━━━ Data section ━━━

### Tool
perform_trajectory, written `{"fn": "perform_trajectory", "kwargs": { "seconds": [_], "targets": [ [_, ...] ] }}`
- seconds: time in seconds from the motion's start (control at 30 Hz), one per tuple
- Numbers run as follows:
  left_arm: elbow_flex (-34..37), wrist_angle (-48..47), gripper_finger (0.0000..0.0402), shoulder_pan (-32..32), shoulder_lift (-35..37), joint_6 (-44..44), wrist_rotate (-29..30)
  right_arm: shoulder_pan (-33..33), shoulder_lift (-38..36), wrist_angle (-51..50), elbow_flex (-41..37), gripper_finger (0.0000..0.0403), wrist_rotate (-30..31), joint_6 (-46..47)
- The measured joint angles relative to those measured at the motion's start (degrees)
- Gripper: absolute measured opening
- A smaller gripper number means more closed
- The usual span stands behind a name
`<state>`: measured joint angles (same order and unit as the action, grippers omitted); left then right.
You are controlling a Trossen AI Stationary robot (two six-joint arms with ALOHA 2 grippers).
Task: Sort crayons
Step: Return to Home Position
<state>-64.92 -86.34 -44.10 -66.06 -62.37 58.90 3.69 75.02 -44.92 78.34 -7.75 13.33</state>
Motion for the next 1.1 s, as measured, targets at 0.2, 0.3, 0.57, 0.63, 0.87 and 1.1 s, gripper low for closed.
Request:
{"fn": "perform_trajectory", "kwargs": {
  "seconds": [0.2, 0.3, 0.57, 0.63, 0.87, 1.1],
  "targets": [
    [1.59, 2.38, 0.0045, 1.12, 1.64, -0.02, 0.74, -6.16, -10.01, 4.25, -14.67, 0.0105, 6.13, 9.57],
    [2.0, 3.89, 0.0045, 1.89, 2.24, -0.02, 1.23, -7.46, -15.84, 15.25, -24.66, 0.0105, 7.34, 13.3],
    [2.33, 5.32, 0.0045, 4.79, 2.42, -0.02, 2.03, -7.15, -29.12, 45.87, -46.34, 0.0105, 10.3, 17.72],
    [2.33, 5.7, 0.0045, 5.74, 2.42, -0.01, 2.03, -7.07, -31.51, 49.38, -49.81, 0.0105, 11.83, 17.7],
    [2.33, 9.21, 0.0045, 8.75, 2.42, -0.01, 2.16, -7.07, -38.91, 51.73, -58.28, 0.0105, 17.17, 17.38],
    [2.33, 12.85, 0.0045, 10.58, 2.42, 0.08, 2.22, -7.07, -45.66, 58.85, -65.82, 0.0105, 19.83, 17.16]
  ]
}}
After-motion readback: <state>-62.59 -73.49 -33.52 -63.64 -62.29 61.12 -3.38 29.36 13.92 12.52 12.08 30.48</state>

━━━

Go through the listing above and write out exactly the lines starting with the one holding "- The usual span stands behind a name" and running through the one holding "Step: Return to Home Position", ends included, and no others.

- The usual span stands behind a name
`<state>`: measured joint angles (same order and unit as the action, grippers omitted); left then right.
You are controlling a Trossen AI Stationary robot (two six-joint arms with ALOHA 2 grippers).
Task: Sort crayons
Step: Return to Home Position

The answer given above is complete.